Primary immune thrombocytopenia (ITP) is an autoimmune bleeding disorder, in which rituximab (RTX) induces the best long-term effect among recommended second-line treatments. Nevertheless, the optimal regimen of RTX remains unclear. We herein conducted a prospective, multicenter, open-label, randomized controlled trial to compare the efficacy and safety of RTX at two different dosage regimens in patients with corticosteroid-resistant or relapsed ITP. Recruited patients were randomly assigned (1:1) to receive either RTX at a repeated low dose (100 mg weekly for 4 weeks, LD-RTX) or at a single dose (375 mg/m2, S-RTX). Overall response was achieved in 64.3% of patients who received LD-RTX versus 67.4% of those receiving S-RTX (p = .759). The complete response (CR) rate was 23.8% after LD-RTX and 28.3% after S-RTX (p = .635). In health-related quality of life, S-RTX improved patients' psychological status, quality of life, social activities, and work compared with LD-RTX. Furthermore, S-RTX significantly reduced physician visits without compromising efficacy. Our findings demonstrate that a S-RTX is comparable to LD-RTX in effectiveness and safety for treatment of corticosteroid-resistant or relapsed ITP. The single-dosage regimen optimizes the use of medical resources, improves the cost-effectiveness of RTX, and represents a promising and more convenient replacement for LD-RTX in ITP. This study has been completed and is registered with ClinicalTrials.gov, number NCT03258866.

中文翻译:

单剂量与低剂量利妥昔单抗治疗皮质类固醇耐药或复发性 ITP:一项多中心、随机、对照研究

原发性免疫性血小板减少症 (ITP) 是一种自身免疫性出血性疾病,其中利妥昔单抗 (RTX) 在推荐的二线治疗中可诱导最佳的长期效果。
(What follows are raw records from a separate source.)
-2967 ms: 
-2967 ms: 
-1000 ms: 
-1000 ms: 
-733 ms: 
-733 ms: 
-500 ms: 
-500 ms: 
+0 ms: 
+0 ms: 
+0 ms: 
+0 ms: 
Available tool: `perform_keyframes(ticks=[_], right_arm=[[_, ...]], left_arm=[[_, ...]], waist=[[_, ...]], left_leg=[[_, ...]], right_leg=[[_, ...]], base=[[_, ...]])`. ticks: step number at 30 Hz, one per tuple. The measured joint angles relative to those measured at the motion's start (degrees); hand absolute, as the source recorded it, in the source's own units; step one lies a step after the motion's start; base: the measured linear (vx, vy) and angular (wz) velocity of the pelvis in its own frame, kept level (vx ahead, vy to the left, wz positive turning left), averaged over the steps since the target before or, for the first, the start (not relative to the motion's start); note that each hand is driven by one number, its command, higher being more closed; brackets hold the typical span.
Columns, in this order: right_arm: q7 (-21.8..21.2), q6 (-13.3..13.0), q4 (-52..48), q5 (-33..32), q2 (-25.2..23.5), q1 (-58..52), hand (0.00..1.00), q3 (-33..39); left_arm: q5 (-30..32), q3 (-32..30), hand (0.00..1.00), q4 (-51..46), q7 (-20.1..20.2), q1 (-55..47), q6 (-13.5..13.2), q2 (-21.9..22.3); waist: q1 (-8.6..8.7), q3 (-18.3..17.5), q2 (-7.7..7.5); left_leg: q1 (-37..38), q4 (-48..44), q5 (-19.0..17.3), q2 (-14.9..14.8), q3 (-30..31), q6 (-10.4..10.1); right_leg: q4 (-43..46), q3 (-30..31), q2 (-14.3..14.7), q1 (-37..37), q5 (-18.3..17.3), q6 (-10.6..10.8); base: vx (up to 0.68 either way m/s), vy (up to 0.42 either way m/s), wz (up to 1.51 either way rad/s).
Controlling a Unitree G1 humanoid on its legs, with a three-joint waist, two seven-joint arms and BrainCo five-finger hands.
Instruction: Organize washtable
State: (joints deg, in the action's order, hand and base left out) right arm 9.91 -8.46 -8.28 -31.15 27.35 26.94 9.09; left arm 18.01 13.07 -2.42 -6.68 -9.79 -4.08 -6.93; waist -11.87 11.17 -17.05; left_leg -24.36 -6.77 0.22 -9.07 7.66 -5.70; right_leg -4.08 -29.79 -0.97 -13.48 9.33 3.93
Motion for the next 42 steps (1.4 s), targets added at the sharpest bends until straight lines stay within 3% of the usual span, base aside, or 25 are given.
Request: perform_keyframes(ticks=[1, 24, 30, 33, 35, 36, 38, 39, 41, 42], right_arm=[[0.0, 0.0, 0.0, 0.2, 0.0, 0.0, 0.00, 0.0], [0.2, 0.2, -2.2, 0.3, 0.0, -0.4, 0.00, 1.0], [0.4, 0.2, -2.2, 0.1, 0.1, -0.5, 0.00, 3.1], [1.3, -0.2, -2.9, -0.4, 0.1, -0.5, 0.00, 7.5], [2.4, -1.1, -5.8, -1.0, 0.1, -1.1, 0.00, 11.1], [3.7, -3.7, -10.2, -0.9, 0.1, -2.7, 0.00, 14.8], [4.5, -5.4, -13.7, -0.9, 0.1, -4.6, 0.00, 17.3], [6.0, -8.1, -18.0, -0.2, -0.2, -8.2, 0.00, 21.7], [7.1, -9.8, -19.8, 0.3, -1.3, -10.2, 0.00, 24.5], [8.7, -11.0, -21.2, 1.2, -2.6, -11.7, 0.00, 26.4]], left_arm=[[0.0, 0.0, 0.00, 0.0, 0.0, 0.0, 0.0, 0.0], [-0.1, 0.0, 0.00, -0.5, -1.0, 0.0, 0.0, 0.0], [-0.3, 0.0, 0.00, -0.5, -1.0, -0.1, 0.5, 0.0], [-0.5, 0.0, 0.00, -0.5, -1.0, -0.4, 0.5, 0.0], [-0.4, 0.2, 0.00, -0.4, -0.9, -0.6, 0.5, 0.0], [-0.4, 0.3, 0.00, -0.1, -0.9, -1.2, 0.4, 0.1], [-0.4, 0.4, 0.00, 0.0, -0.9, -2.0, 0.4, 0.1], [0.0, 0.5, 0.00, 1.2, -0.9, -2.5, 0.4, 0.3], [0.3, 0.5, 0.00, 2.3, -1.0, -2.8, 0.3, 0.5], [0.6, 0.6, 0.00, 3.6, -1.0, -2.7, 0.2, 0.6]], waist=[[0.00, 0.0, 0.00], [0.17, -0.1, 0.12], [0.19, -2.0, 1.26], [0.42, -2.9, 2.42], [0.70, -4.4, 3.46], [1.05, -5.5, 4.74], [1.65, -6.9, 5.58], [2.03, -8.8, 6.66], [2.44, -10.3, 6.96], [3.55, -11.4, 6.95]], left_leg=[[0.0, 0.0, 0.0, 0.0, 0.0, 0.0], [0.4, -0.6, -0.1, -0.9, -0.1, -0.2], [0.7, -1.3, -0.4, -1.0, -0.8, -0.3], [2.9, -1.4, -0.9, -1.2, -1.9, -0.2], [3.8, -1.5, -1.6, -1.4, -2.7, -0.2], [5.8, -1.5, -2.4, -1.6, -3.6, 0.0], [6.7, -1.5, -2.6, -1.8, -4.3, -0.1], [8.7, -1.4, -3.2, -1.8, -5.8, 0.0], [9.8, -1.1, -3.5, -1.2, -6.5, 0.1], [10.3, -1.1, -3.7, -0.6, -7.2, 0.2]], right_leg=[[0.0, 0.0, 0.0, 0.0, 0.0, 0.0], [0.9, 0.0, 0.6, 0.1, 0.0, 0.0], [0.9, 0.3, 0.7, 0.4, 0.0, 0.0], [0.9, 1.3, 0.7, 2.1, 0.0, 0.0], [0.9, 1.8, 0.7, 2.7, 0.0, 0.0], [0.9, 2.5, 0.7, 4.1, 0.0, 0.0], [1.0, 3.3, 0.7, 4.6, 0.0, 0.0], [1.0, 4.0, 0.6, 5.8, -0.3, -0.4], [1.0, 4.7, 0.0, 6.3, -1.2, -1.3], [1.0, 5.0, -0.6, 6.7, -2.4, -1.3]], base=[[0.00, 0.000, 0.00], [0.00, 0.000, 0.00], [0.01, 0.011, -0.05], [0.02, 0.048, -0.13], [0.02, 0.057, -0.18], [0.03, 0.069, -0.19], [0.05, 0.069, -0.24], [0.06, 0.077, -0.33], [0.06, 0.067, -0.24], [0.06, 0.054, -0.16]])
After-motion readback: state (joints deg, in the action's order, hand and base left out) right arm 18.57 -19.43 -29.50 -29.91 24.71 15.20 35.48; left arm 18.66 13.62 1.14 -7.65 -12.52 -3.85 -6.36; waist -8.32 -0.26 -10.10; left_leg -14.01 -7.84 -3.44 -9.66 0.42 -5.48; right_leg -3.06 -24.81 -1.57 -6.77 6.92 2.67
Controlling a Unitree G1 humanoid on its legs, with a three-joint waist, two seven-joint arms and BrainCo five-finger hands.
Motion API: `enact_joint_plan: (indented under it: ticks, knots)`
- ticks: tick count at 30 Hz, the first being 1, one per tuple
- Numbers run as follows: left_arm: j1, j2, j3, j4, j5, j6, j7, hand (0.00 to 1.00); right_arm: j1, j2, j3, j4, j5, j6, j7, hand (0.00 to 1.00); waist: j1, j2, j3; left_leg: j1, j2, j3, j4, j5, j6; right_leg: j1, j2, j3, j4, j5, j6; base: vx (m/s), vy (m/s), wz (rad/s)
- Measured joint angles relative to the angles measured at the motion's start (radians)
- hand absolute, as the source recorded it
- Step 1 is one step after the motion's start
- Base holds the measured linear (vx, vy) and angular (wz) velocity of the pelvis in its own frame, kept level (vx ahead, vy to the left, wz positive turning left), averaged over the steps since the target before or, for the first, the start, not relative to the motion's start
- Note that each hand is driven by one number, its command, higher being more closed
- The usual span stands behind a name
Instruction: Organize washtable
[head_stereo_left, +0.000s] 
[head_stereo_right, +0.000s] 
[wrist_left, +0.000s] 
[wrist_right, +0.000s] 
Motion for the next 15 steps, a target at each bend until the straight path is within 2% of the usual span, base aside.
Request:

然而,RTX 的最佳方案仍不清楚。我们在此开展了一项前瞻性、多中心、开放标签、随机对照试验,以比较 RTX 在两种不同剂量方案中对皮质类固醇耐药或复发性 ITP 患者的疗效和安全性。招募的患者被随机分配 (1:1) 接受重复低剂量 RTX(每周 100 mg,持续 4 周,LD-RTX)或单剂量(375 mg/m 2,S-RTX)。接受 LD-RTX 的患者有 64.3% 获得了总体反应,而接受 S-RTX 的患者为 67.4%(p = .759)。LD-RTX 后的完全缓解 (CR) 率为 23.8%,S-RTX 后为 28.3% ( p  = .635)。在与健康相关的生活质量方面,与 LD-RTX 相比,S-RTX 改善了患者的心理状态、生活质量、社会活动和工作。此外,S-RTX 在不影响疗效的情况下显着减少了就诊次数。我们的研究结果表明,在治疗皮质类固醇耐药或复发性 ITP 的有效性和安全性方面,S-RTX 与 LD-RTX 相当。单剂量方案优化了医疗资源的使用,提高了 RTX 的成本效益,是 ITP 中 LD-RTX 的一种有希望且更方便的替代品。该研究已完成并在 ClinicalTrials.gov 注册,编号为 NCT03258866。